By carefully comparing the terms and using some algebraic manipulation (which can get quite involved), we can determine the constants $C_1$ and $D$. This usually involves matching the zeroth-order and first-order terms separately.

The exact steps for determining the constants can be quite complex and might require further approximations or expansions. However, the general idea is to ensure that the two solutions smoothly connect in the overlapping region.

Composite Solution

Once we've determined the constants, we can construct a composite solution. This is a solution that combines the best parts of both the inner and outer solutions and is valid throughout the entire domain. A common way to construct a composite solution is to add the inner and outer solutions and then subtract the common part (the part that's already counted in both solutions):

$\qquad u_{\text{composite}} = u_{\text{outer}} + u_{\text{inner}} - u_{\text{common}}$

where $u_{\text{common}}$ is the common limit we found during the matching process.

Conclusion

And there you have it! We've walked through the process of using matched asymptotic expansions to solve a singular perturbation problem. We started with an ODE that had a tricky term involving a logarithm, broke the problem into outer and inner regions, found approximate solutions in each region, and then matched those solutions together to create a uniformly valid solution.

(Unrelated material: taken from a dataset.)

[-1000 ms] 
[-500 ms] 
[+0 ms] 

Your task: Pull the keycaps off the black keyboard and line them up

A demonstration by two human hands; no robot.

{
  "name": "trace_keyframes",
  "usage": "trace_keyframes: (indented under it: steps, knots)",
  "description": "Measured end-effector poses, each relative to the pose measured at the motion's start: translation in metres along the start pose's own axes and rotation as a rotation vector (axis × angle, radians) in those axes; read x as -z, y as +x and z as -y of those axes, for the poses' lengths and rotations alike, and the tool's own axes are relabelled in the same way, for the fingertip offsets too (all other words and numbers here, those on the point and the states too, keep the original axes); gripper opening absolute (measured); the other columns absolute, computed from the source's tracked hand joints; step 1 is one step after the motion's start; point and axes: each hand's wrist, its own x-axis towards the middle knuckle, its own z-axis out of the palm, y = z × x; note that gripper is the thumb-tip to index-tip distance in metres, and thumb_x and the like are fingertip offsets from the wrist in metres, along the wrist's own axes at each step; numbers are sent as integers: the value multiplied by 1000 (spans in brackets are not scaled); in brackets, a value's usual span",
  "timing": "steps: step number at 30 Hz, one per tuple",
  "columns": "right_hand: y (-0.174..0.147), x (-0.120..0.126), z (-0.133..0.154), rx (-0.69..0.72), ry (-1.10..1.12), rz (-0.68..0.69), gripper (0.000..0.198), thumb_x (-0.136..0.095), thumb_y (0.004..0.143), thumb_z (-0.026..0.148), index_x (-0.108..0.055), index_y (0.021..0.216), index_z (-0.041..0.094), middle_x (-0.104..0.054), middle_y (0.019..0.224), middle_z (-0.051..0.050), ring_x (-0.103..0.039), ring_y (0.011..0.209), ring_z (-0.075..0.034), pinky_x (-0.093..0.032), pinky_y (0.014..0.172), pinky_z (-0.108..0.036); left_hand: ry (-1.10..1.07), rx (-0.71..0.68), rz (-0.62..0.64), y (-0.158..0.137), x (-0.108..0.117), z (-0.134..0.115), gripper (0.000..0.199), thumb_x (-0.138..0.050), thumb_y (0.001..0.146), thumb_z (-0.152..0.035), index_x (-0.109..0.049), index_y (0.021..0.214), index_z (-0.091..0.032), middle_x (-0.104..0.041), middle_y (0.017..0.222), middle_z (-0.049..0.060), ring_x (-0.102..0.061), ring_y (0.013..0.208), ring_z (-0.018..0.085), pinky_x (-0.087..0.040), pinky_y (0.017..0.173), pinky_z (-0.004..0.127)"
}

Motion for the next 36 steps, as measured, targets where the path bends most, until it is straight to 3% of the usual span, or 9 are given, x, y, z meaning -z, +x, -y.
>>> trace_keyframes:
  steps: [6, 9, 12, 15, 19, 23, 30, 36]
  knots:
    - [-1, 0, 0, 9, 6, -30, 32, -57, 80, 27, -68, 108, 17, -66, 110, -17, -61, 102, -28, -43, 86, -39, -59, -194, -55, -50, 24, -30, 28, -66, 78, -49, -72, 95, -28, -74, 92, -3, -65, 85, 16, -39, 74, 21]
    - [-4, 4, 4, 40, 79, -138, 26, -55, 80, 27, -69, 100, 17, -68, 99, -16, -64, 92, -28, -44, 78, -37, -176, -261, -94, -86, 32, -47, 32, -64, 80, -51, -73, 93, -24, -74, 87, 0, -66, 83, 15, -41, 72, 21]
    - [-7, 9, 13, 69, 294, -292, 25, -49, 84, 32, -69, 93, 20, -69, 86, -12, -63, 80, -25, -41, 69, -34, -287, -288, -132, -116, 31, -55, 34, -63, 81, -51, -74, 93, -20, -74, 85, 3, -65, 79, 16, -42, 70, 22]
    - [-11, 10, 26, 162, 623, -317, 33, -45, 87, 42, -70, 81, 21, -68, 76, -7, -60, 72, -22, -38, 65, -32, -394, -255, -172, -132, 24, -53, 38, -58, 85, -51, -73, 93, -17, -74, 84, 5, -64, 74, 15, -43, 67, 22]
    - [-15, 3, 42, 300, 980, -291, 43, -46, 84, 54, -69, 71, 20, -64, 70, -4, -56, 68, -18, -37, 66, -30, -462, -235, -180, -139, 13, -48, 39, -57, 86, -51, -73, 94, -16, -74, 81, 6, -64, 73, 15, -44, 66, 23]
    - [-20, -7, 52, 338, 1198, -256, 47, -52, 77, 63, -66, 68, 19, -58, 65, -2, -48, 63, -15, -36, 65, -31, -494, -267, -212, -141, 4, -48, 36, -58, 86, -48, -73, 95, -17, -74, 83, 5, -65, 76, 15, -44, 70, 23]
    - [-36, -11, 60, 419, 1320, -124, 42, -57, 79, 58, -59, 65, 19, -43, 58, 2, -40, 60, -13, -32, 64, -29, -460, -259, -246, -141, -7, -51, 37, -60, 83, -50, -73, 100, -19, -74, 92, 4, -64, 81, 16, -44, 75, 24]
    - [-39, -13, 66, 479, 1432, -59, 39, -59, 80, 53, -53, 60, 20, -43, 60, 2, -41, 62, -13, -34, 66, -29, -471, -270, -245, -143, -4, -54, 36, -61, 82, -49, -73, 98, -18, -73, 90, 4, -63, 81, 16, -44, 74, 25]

This technique is incredibly powerful and can be applied to a wide range of problems in various fields. While the details can get a bit hairy, the underlying idea is quite intuitive: break a hard problem into simpler pieces, solve the pieces, and then stitch them together.

Remember, matched asymptotic expansions are like having a Swiss Army knife in your mathematical toolkit. They might seem complicated at first, but once you get the hang of them, they can help you tackle some seriously challenging problems. Keep practicing, keep exploring, and you’ll be amazed at what you can achieve!